Record extracts:
______
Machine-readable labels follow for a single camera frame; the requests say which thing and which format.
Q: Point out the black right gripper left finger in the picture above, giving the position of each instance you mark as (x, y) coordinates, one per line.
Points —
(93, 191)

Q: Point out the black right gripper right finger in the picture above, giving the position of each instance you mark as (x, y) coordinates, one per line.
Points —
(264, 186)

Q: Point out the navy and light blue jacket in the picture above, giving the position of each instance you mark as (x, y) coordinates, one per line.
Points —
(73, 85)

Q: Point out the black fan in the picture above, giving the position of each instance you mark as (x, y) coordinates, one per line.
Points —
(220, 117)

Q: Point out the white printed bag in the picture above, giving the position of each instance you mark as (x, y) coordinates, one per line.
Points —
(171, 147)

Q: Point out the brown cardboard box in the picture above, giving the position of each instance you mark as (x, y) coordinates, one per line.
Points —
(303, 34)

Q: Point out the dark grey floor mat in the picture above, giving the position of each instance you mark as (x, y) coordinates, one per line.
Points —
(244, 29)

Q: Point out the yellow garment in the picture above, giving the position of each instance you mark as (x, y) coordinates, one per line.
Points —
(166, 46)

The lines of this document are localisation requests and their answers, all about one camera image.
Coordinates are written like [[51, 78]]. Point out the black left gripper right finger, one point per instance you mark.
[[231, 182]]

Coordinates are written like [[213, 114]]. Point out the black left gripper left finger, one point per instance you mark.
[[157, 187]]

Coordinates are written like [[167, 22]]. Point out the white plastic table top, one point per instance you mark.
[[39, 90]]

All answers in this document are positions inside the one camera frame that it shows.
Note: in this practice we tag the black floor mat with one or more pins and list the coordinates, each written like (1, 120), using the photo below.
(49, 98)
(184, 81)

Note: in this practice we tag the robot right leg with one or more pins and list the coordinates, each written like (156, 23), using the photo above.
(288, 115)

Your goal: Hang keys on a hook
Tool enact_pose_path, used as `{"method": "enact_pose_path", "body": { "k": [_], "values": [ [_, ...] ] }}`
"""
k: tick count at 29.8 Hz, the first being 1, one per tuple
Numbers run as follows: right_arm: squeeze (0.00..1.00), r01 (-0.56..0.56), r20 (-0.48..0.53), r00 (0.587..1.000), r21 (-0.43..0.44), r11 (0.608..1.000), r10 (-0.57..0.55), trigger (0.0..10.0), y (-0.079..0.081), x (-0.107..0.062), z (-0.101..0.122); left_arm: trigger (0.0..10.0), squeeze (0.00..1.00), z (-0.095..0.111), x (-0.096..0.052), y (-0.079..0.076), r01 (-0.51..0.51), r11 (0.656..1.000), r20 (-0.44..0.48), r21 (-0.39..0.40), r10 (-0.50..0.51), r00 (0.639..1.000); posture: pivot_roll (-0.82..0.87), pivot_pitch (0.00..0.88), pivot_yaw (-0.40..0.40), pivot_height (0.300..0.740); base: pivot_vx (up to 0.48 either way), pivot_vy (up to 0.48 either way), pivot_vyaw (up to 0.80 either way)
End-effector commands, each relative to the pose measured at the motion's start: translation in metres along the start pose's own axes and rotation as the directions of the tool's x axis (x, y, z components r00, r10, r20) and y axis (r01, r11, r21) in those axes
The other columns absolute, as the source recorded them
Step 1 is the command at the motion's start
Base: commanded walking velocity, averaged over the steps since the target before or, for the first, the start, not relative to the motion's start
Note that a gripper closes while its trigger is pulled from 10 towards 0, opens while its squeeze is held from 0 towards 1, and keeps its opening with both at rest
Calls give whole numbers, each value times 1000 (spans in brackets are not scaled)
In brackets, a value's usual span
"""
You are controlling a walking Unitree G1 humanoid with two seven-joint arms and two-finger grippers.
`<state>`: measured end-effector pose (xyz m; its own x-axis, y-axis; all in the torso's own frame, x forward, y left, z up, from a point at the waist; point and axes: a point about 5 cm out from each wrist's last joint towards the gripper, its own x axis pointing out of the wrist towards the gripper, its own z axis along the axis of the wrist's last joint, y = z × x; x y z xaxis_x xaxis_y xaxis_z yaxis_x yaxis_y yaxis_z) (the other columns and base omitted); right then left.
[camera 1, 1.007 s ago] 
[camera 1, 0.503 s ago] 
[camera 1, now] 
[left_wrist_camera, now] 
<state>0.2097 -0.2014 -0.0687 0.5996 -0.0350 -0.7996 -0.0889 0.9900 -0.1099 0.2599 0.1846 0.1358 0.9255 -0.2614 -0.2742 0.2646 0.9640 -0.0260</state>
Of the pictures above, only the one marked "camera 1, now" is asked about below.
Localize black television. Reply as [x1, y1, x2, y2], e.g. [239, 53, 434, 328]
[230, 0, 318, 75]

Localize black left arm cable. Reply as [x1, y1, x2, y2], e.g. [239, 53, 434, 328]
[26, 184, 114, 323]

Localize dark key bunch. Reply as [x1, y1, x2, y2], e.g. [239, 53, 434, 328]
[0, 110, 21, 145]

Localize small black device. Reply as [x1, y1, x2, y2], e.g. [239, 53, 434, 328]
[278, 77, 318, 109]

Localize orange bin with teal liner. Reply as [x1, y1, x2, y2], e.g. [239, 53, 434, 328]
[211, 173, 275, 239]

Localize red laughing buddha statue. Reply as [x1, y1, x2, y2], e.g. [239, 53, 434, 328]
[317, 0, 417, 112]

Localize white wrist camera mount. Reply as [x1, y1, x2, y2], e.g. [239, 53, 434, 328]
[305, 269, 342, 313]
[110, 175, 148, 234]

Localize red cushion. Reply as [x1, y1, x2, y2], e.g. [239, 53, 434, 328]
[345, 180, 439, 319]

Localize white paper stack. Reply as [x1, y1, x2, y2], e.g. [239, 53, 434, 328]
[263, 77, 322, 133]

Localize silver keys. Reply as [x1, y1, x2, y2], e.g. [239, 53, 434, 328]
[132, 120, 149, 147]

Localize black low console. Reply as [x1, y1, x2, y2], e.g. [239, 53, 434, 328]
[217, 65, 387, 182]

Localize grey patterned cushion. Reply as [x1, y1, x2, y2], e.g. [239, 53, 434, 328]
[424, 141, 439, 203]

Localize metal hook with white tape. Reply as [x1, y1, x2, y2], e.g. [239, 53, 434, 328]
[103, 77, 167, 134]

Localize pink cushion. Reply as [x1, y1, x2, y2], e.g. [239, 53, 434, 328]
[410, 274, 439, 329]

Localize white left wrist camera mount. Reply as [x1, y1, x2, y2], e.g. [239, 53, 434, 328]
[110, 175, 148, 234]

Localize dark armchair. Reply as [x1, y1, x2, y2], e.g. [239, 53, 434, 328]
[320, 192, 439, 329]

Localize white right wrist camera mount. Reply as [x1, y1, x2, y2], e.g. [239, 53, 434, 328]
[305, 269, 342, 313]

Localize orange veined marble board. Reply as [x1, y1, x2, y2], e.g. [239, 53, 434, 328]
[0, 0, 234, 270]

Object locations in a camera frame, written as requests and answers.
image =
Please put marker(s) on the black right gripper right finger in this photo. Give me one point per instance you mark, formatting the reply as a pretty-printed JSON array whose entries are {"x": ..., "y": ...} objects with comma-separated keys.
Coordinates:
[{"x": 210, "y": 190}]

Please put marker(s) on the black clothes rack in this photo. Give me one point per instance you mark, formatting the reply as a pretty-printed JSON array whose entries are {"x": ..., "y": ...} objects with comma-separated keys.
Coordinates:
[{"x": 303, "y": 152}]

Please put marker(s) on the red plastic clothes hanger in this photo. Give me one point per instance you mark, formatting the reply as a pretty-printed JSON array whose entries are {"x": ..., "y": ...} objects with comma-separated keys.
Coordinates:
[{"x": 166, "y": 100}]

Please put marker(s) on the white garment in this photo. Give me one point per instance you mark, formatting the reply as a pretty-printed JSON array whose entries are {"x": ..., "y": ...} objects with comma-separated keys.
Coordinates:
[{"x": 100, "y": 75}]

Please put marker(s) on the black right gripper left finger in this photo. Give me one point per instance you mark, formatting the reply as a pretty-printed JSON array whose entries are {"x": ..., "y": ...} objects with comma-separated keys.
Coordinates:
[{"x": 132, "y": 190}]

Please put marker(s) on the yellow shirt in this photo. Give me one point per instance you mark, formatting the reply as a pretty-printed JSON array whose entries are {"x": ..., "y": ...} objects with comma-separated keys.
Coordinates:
______
Exercise aim:
Copy all lines above where "walking" is present.

Answer to the problem:
Base: commanded walking velocity, averaged over the steps since the target before or, for the first, the start, not relative to the motion's start
You are controlling a walking Unitree G1 humanoid with two seven-joint arms and two-finger grippers.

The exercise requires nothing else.